WHAT CHANGES — AND WHAT DOESN'T
What changes
- The Court has more justices overall
- Not every justice hears every case
- Cases are decided by randomly assigned panels
- Appointments happen on a regular schedule
- No block of justices can reliably dominate outcomes across cases
What stays the same
- Justices still have life tenure
- There is still one Supreme Court
- Decisions are final and binding nationwide
- The Constitution is unchanged
This reform changes how power is distributed, not who holds office.
HOW ROTATING PANELS WORK
For each case
- A small group of justices is randomly selected
- That panel hears the case and issues a decision
- Different cases get different panels
Over time
- Every justice participates
- No fixed group controls outcomes
- The Court's work reflects the judgment of the whole bench, not a permanent nine
- This structure can make it easier to handle a larger docket without overburdening any one justice
This is how most courts already operate.
The Supreme Court is the outlier.
WHY ROTATION MATTERS
A fixed Court concentrates power in a small, stable majority — often for decades or longer.
That means
- Retirements and deaths become political crises
- One confirmation can reshape the law for a generation
- Every disagreement risks escalating into a fight for total control
Rotation changes the stakes
- Influence is shared across cases
- Change is gradual and cumulative
- No single appointment—or moment in time—locks in outcomes
Rotation doesn't make decisions less serious.

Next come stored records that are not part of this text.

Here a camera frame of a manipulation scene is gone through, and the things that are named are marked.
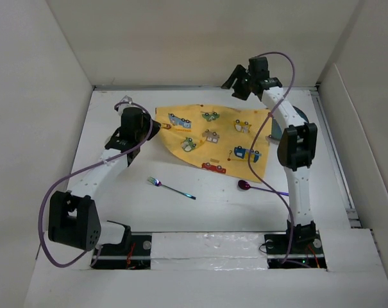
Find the purple iridescent spoon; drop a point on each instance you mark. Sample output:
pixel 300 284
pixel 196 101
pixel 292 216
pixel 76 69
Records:
pixel 244 185

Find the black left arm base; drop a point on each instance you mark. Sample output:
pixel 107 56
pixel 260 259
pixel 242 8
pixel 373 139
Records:
pixel 135 254

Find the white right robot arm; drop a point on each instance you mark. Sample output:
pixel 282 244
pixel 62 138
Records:
pixel 297 146

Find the iridescent fork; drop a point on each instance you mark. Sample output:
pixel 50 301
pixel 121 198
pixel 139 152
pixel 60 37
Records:
pixel 158 183

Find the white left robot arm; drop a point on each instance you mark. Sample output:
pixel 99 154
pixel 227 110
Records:
pixel 73 216

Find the teal round plate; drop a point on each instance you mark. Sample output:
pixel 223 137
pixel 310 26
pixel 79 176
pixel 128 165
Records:
pixel 277 130

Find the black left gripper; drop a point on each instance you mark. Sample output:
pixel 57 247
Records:
pixel 156 128

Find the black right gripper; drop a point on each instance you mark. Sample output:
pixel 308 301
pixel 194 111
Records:
pixel 239 72

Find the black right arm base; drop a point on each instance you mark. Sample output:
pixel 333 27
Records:
pixel 300 247

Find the yellow cartoon print cloth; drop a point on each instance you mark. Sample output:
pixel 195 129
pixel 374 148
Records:
pixel 220 139

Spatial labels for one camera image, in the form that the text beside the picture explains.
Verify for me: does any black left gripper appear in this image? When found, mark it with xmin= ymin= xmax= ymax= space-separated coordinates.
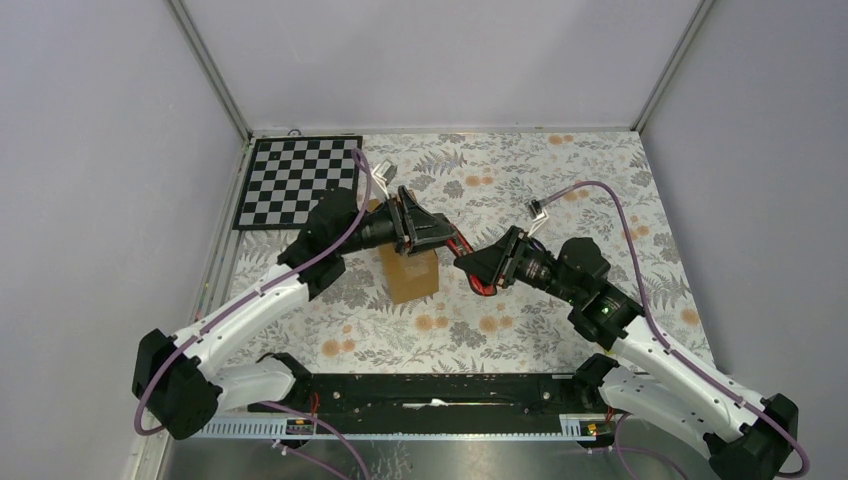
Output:
xmin=337 ymin=187 xmax=459 ymax=257

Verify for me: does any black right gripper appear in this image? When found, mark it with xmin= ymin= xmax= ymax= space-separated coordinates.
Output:
xmin=453 ymin=225 xmax=582 ymax=304

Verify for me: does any red black utility knife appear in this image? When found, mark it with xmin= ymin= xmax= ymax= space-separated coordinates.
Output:
xmin=448 ymin=225 xmax=494 ymax=283

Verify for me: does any brown cardboard express box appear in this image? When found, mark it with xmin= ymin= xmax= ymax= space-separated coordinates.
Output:
xmin=367 ymin=187 xmax=439 ymax=304

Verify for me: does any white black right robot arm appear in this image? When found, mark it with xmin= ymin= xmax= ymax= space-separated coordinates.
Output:
xmin=453 ymin=227 xmax=798 ymax=479

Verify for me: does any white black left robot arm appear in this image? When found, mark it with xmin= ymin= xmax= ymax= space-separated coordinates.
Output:
xmin=131 ymin=186 xmax=458 ymax=440

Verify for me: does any floral patterned table mat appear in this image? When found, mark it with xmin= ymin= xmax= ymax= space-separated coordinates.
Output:
xmin=229 ymin=132 xmax=712 ymax=373

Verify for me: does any black white checkerboard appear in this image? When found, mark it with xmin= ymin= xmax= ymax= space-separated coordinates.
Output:
xmin=232 ymin=136 xmax=363 ymax=231

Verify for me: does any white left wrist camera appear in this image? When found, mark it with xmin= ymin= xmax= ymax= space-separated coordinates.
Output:
xmin=371 ymin=160 xmax=397 ymax=196

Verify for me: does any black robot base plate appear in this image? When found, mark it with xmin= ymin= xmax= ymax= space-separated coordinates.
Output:
xmin=248 ymin=373 xmax=621 ymax=440

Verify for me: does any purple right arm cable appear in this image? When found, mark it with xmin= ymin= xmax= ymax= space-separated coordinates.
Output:
xmin=529 ymin=180 xmax=812 ymax=480

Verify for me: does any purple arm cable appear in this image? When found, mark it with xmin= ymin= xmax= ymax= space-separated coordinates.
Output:
xmin=529 ymin=180 xmax=812 ymax=480
xmin=133 ymin=146 xmax=374 ymax=480

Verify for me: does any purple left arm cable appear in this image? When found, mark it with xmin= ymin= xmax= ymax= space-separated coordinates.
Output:
xmin=133 ymin=146 xmax=374 ymax=480

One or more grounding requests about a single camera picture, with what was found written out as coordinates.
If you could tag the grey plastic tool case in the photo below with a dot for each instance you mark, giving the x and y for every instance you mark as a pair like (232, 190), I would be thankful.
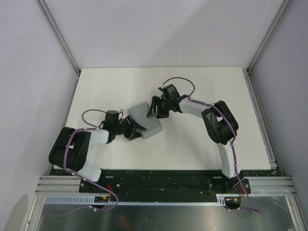
(139, 115)

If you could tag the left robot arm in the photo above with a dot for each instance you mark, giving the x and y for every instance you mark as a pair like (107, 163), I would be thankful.
(70, 149)

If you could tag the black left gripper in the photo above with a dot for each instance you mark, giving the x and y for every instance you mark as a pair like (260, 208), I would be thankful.
(132, 133)

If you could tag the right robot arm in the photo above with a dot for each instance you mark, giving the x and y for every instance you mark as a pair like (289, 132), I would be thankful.
(219, 122)

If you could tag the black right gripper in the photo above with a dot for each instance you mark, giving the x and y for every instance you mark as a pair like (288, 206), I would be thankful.
(156, 103)

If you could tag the grey slotted cable duct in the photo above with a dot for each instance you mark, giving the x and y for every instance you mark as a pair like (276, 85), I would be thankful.
(214, 200)

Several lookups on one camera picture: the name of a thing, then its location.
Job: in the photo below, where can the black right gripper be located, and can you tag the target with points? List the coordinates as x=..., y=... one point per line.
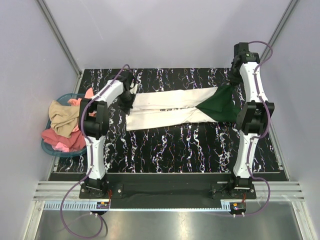
x=233, y=80

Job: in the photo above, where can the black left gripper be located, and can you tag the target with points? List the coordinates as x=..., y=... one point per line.
x=126, y=107

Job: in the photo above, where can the cream and green t-shirt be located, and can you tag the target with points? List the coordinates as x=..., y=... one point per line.
x=175, y=107

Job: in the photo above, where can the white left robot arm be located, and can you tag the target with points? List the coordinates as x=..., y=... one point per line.
x=94, y=125

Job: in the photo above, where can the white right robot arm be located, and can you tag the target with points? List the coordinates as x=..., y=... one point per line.
x=253, y=120

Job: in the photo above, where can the pink t-shirt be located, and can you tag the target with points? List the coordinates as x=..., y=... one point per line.
x=75, y=143

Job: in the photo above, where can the beige t-shirt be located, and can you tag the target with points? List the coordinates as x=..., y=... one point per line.
x=63, y=118

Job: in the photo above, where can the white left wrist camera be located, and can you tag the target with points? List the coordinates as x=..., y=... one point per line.
x=133, y=88

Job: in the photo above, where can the right aluminium frame post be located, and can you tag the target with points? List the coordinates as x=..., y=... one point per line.
x=269, y=46

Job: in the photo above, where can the aluminium frame post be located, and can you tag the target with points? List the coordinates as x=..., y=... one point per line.
x=58, y=35
x=269, y=46

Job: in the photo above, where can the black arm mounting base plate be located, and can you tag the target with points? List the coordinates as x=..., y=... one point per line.
x=178, y=189

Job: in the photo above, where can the left aluminium frame post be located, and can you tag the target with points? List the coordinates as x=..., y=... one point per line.
x=58, y=35

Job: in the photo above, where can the grey slotted cable duct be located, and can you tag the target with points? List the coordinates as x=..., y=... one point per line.
x=103, y=206

It makes the system more stable.
WHAT ABOUT MAJOR PRECEDENT?
Most cases don't overrule precedent. They apply it.
Under rotating panels, no single majority controls how a doctrine is applied across future cases.
That changes what precedent can do.
- Aggressive precedents are harder to expand. Narrow or extreme readings don't reliably carry forward when different panels apply them.
- Distinguishing matters again. Panels can apply precedent cautiously without being pulled in one ideological direction.
Formal overruling is treated differently.
It requires a larger panel and a supermajority — making reversals rarer, slower, and more legitimate.
The result: law evolves through accumulation, not whiplash.
WHY THIS CAN’T BE USED TO PACK THE COURT
Court packing works only when adding seats lets one side reliably control outcomes. This reform removes that possibility.
Under rotating panels, no one controls which justices decide which cases. Even a much larger Court can’t be captured at once — or steered toward predictable results over time.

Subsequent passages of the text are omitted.